Watch their moods. “Are they not taking care of themselves, like showering or eating?” Are they eating too little or too much, pulling away from friends, showing loss of interest, rage, irritability or anxiety?

Have their behaviors changed, such as:

  • Increased use of drugs and alcohol.
  • Looking for ways to kill themselves online, or searching for a gun, razor or drugs.
  • Acting recklessly like driving erratically.
  • Withdrawing from activities.
  • Isolating themselves from friends and family.
  • Sleeping too much or too little.
  • Visiting or calling people to say “goodbye.”
  • Giving away prized possessions.
  • Showing aggression.

Children are waiting for adults to intervene. They may say, “Get out of my face, Mom, and leave me alone,” but they want to know parents care, Tapley said.

The creators of “13 Reasons Why” have said they made the suicide scene so graphic so it would not glamorize the act. But to some teenagers, the scene may be more like a “how to” video, Syrowski said.

“For someone with mental illness and depression, and already thinking of suicide, I don’t think it’s a deterrent,” she said. “They lack the ability to be able to see beyond the moment.”

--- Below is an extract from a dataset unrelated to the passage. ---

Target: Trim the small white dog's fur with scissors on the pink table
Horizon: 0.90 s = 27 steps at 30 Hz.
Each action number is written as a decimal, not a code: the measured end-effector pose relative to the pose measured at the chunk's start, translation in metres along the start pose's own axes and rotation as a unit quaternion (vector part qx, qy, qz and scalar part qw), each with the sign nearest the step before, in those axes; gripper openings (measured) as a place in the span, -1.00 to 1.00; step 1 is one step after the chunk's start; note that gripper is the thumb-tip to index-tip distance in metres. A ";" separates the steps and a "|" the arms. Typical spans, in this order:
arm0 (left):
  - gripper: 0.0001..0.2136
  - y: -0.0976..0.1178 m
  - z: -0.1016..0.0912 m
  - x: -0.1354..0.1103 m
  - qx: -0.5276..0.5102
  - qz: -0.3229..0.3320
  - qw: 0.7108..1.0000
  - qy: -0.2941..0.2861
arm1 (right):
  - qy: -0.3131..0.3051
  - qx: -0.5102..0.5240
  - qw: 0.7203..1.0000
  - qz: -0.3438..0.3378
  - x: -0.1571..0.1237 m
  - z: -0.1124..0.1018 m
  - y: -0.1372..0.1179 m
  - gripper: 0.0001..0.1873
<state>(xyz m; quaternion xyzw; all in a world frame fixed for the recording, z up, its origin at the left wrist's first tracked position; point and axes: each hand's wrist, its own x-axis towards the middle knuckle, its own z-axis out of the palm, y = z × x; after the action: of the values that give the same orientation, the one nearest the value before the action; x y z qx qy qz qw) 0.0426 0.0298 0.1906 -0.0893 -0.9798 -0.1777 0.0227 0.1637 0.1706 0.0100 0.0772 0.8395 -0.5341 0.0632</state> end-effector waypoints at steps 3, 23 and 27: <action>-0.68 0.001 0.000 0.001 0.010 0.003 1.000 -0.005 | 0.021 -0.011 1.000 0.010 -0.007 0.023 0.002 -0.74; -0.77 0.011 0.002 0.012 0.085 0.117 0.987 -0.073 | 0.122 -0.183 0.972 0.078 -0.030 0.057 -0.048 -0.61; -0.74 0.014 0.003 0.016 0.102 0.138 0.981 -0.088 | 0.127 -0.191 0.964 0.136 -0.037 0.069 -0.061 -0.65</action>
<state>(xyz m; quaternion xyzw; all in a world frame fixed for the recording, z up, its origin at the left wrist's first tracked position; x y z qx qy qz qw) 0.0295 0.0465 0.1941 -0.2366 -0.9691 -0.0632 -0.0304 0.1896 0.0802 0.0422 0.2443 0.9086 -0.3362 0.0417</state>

The school officials offered suggestions to parents who have concerns about their children – the most important being talking and listening. Encourage kids to ask for help and to get involved with activities. Ask about changes in their school work, appearance, friend groups and other behaviors. Keep track of their digital footprint, contact school counselors, and install parent settings on Netflix.

Parents were also given lists of services available in school and in the community.

But only about 15 parents were at Wednesday’s presentation. Some attending said many parents are in denial that their children are watching the show.

One parent said she found out her 12-year-old daughter watched the entire series before she was aware of it. All the kids were talking about it around the lunch table, her daughter said. “As hard as it was, I knew I had to watch it,” the mother said. She was very troubled by the message and the graphic nature.

Another parent said her son has tried to commit suicide before. She asked him if he was watching “13 Reasons Why.” He denied viewing the show. “But I’m going to go home and check. I’m very worried now.”

Tapley suggested that parents talk to their children about the show. School staff have noticed girls painting their fingernails blue, like the main character does before she commits suicide. And a person in the audience said another school district has seen students assigning numbers to fellow students – coinciding with the 13 reasons why the teenager in the show killed herself.

“Maybe we have a smaller audience because people don’t want to hear about it,” Tapley said, “They don’t want to know.”